Building a loyal, flexible, and multi-skilled internal and external talent network relies on relationship building, and digital technologies are essential for success.
From workforce planning to engagement, digitisation will improve every aspect of ensuring that your business always has the right people in the right place at the right time.
How to go digital
For optimum results, apply a strategic approach that moves your organisation away from reactive recruiting towards data-based talent acquisition. Use predictive modelling and big data analytics to highlight future marketplace changes and plan the workforce profile your business needs to maintain a competitive advantage at various stages of growth. Then devise a digitally-based, holistic talent management strategy that addresses how best to build and sustain a talent network made up of different engagement types and identifies gaps in your digital capabilities and resources.
From a standing start, this could be a daunting task; fortunately, the digital revolution that is driving marketplace change also provides tools to help with the challenges it is creating.
One area where digital transformation is moving apace is recruitment. Online career fairs and networking events help employers to form relationships with candidates before they enter the market. Meanwhile, specialised mobile phone apps, micro sites and networking platforms align with the ways many job seekers now prefer to find and apply for work. Pre-programmed software can analyse hundreds of applications to assemble a shortlist, and video interviewing maximises flexibility and efficiency for both parties. These new tools not only make it easier, quicker, and cheaper to find talent, they position your business as having the strong digital presence that appeals to the Millennials which make up the majority of today’s workforce.

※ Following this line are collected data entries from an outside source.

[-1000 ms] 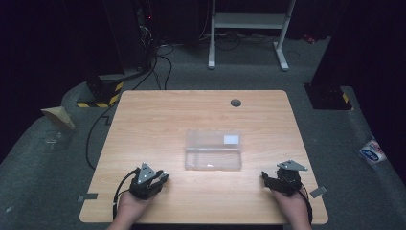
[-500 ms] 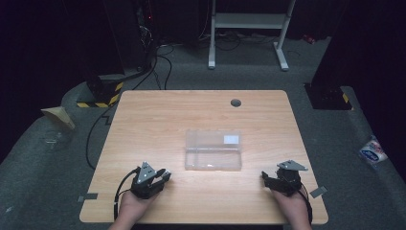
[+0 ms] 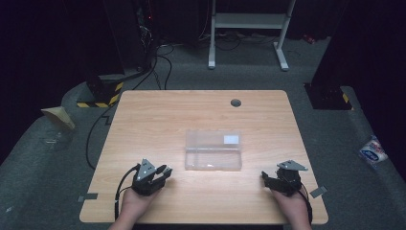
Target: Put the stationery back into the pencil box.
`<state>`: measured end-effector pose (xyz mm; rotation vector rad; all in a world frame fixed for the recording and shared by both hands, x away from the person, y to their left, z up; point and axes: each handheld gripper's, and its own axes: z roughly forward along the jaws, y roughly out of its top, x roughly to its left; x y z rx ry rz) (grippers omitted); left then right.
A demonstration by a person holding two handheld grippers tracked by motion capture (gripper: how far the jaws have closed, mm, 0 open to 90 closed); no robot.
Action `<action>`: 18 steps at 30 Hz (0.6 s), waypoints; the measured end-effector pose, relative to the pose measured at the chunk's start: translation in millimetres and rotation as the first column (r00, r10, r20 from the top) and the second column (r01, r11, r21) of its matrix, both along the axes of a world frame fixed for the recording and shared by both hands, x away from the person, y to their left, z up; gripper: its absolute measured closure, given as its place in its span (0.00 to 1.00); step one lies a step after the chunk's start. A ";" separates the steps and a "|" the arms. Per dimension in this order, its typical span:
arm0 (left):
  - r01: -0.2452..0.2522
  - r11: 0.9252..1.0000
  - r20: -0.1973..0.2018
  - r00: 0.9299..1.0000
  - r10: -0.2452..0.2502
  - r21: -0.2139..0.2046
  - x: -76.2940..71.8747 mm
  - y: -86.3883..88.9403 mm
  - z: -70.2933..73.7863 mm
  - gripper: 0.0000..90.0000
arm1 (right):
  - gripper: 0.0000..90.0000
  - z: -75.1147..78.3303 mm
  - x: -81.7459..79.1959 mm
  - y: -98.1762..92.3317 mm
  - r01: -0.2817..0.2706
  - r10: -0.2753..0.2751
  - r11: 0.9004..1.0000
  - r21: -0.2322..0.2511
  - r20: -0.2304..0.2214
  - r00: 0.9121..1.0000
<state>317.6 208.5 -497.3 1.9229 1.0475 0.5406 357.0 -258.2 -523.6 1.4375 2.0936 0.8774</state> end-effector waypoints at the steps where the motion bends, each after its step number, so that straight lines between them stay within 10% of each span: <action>1: 0.003 1.000 0.002 1.000 -0.003 0.001 0.8 -0.9 0.1 0.75 | 0.24 0.0 0.0 0.0 0.000 0.000 1.000 0.000 0.000 1.000; 18: 0.021 1.000 0.021 1.000 -0.021 -0.013 10.5 -18.4 2.9 0.75 | 0.24 0.0 0.0 -0.1 -0.001 0.001 1.000 0.000 0.000 1.000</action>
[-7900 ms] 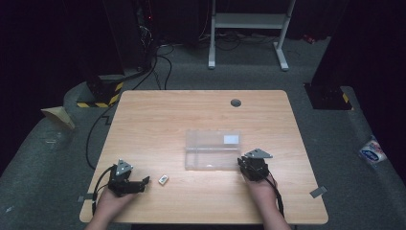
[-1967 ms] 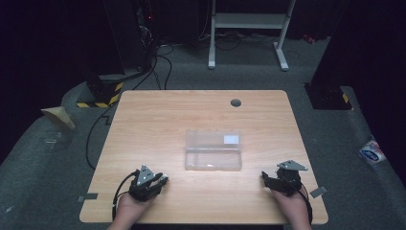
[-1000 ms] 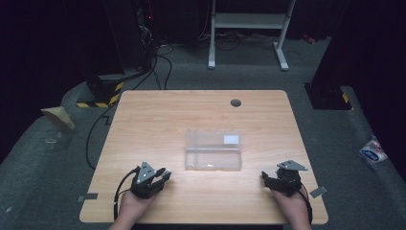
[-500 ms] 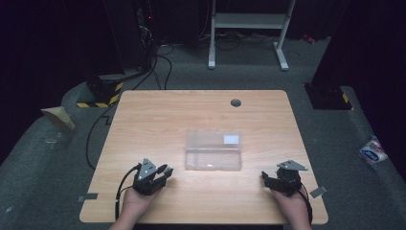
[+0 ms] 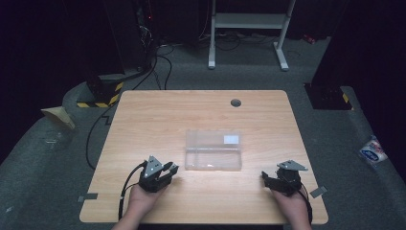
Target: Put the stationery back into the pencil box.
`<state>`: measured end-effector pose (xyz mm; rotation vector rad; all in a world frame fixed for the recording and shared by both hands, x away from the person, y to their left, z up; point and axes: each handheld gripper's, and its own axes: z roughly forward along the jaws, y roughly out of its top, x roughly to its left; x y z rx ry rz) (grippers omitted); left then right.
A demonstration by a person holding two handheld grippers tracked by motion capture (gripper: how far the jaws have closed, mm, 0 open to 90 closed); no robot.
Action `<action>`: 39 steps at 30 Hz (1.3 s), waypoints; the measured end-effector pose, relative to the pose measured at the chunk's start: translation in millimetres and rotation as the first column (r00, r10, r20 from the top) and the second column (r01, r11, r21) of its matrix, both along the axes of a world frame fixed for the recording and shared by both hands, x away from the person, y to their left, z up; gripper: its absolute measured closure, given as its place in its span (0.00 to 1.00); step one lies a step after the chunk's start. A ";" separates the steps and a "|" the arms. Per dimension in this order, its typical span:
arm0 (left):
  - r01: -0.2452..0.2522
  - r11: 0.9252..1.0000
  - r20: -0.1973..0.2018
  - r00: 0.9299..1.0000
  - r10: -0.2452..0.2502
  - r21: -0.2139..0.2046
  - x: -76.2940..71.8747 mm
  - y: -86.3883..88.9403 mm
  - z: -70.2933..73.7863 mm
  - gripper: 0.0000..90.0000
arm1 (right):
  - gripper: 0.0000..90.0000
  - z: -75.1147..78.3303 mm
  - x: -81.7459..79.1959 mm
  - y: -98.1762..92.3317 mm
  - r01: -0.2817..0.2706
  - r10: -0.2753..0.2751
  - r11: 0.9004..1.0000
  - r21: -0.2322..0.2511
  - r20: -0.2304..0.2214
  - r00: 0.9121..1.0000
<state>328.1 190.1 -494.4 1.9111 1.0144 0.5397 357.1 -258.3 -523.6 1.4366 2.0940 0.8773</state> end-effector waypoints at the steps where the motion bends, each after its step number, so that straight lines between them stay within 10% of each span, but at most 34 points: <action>1: 0.000 1.000 0.000 1.000 0.000 -0.003 0.4 -0.5 0.2 0.75 | 0.24 0.0 0.0 0.0 0.000 0.000 1.000 0.000 0.000 1.000; 39: 0.005 1.000 -0.018 1.000 -0.005 -0.007 35.6 -36.3 2.3 0.75 | 0.25 0.1 -0.4 0.3 0.001 -0.001 1.000 0.002 0.000 1.000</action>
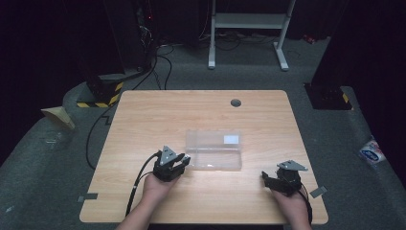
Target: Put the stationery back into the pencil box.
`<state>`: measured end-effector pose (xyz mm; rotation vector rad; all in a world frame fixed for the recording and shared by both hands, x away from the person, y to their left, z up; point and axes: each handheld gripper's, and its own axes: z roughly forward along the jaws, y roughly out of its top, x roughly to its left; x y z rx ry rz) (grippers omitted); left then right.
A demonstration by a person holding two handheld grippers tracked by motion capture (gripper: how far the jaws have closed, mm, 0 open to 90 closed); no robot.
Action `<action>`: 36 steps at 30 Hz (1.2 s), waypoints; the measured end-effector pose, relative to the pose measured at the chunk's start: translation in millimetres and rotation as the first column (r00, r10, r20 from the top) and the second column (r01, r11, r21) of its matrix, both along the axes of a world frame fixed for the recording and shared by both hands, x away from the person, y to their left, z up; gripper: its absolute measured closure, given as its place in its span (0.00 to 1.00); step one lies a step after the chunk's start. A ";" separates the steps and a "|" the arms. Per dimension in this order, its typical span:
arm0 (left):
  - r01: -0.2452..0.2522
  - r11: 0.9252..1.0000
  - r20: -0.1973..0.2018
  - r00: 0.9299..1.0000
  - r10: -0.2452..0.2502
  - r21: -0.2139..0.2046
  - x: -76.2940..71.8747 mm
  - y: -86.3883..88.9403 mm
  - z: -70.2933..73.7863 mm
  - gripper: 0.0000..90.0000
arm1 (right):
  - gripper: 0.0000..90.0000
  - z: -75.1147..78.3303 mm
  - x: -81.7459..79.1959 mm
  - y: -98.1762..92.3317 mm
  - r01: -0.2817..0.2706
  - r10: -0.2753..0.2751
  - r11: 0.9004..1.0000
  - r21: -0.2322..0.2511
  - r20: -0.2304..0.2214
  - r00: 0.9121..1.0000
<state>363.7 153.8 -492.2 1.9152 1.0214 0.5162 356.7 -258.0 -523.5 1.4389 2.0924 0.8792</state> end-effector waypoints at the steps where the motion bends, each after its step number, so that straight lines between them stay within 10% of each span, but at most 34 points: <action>1: 0.000 1.000 0.000 1.000 0.000 0.000 0.0 0.0 0.0 0.75 | 0.25 0.0 0.0 0.0 0.000 0.000 1.000 0.000 0.000 1.000; 36: -0.011 1.000 -0.028 1.000 0.012 0.008 27.1 -15.0 -14.4 0.75 | 0.30 0.2 -2.3 1.1 0.015 -0.015 1.000 -0.004 0.007 1.000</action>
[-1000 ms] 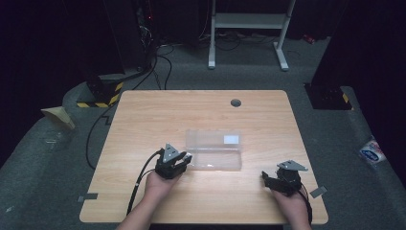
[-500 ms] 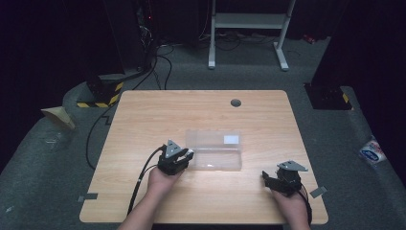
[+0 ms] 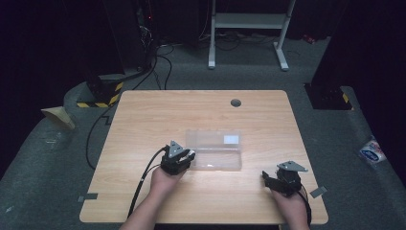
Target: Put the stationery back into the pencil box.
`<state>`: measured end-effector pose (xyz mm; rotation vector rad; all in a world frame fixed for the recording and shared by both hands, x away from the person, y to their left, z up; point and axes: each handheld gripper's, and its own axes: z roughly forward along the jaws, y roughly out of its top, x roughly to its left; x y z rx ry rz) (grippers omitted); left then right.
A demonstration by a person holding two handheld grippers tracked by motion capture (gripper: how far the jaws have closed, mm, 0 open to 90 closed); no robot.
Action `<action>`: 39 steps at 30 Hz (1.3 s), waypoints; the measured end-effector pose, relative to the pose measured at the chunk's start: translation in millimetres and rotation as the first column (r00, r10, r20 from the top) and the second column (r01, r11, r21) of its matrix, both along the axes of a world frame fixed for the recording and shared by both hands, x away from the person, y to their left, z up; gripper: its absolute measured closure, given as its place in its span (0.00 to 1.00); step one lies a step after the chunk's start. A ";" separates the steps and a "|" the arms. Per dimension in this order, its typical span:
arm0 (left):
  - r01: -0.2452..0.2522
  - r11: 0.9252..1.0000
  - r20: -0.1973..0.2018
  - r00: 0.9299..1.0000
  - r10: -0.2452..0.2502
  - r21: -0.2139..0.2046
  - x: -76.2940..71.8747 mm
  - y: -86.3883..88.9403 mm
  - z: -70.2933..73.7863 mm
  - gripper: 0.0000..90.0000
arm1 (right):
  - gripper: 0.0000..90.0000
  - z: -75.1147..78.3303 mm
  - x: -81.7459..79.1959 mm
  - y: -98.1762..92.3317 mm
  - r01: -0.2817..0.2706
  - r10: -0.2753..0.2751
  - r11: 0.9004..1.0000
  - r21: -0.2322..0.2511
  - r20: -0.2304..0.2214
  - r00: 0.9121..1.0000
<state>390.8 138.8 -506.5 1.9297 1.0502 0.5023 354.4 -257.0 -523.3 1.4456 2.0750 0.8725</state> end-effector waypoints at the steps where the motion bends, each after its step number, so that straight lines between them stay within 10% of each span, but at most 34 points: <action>1: 0.000 1.000 0.000 1.000 0.000 0.003 0.3 0.0 -0.6 0.75 | 0.30 0.0 0.0 0.0 0.000 0.000 1.000 0.000 0.000 1.000; 39: -0.016 0.999 -0.014 1.000 0.016 0.049 4.7 -5.1 -12.4 0.74 | 0.31 0.0 -0.5 0.3 -0.002 0.002 1.000 -0.003 0.004 1.000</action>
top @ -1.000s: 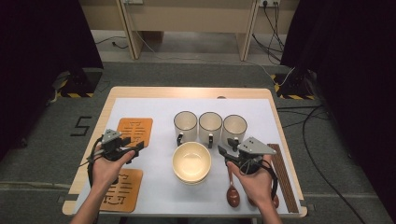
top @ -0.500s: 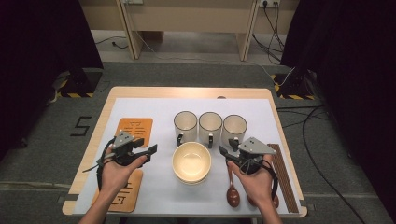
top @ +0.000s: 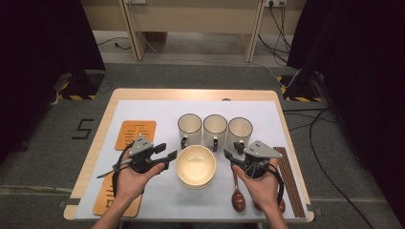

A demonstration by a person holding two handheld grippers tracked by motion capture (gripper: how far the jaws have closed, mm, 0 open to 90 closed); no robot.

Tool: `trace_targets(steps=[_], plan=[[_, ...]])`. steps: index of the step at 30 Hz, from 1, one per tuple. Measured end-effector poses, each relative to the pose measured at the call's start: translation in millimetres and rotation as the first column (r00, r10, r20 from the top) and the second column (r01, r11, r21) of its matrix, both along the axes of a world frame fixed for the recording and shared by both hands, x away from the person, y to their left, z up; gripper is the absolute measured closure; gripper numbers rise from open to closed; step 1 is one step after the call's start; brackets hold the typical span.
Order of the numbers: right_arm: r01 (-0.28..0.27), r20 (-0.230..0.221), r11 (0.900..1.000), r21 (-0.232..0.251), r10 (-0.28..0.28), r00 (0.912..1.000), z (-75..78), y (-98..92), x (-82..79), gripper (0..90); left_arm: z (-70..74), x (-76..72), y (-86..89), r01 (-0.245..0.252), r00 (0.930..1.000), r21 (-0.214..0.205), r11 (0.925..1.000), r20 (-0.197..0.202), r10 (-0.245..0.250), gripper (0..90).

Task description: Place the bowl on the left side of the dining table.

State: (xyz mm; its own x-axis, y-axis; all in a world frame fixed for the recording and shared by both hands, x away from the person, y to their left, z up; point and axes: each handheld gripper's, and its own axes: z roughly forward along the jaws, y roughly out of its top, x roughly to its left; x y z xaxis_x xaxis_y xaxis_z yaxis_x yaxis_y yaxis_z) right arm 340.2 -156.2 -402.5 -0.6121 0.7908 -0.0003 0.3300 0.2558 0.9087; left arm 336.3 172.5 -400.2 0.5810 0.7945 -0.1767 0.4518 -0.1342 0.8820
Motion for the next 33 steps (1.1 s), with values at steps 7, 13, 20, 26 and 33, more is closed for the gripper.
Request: trace_targets(steps=[7,13,20,26,33], plan=[[0.000,-0.002,1.0000,0.001,0.000,1.0000,-0.6,1.0,-0.3,53.7,-11.0,4.3,-18.3,0.039,0.9992,0.051,0.9979,-0.006,-0.039,55.7],[-0.001,-0.005,1.0000,0.004,0.001,1.0000,-1.6,1.0,0.6,53.5,-17.8,8.6,-24.2,0.027,0.9996,0.090,0.9956,-0.004,-0.026,63.6],[-0.001,-0.005,1.0000,0.003,0.001,1.0000,-1.9,1.1,1.0,53.3,-19.9,8.3,-32.9,0.037,0.9993,0.125,0.9914,-0.007,-0.036,70.3],[-0.006,-0.009,1.0000,0.003,0.006,0.9999,-3.1,1.5,1.5,53.3,-21.8,9.1,-38.2,0.018,0.9998,0.159,0.9871,-0.005,-0.017,75.3],[-0.005,-0.016,1.0000,0.005,0.005,0.9999,-4.2,1.6,1.6,53.0,-17.8,6.4,-44.6,-0.013,0.9990,0.201,0.9795,0.044,0.004,82.3]])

Once a relationship is in place, it can be nurtured through private social networks and popular networking platforms and also by utilising digital learning and development tools such as e-learning portals, cloud learning, and virtual classrooms. These not only support engagement, collaboration and innovation, they demonstrate the kind of digital leadership that engenders loyalty.
The importance of vision
Today’s talent management extends beyond HR: managers at all levels make recruitment and development decisions and individuals can leverage their personal online networks to be recruiters. So it is vital that everyone understands the importance of a digital talent strategy, is provided with the necessary competencies, and empowered to create a digital culture.
None of this will be possible without forward thinking; visionary leadership that takes your whole organisation on the journey to digital excellence. If you can succeed, digital maturity will become part of your employer brand and be a major weapon in the war for talent.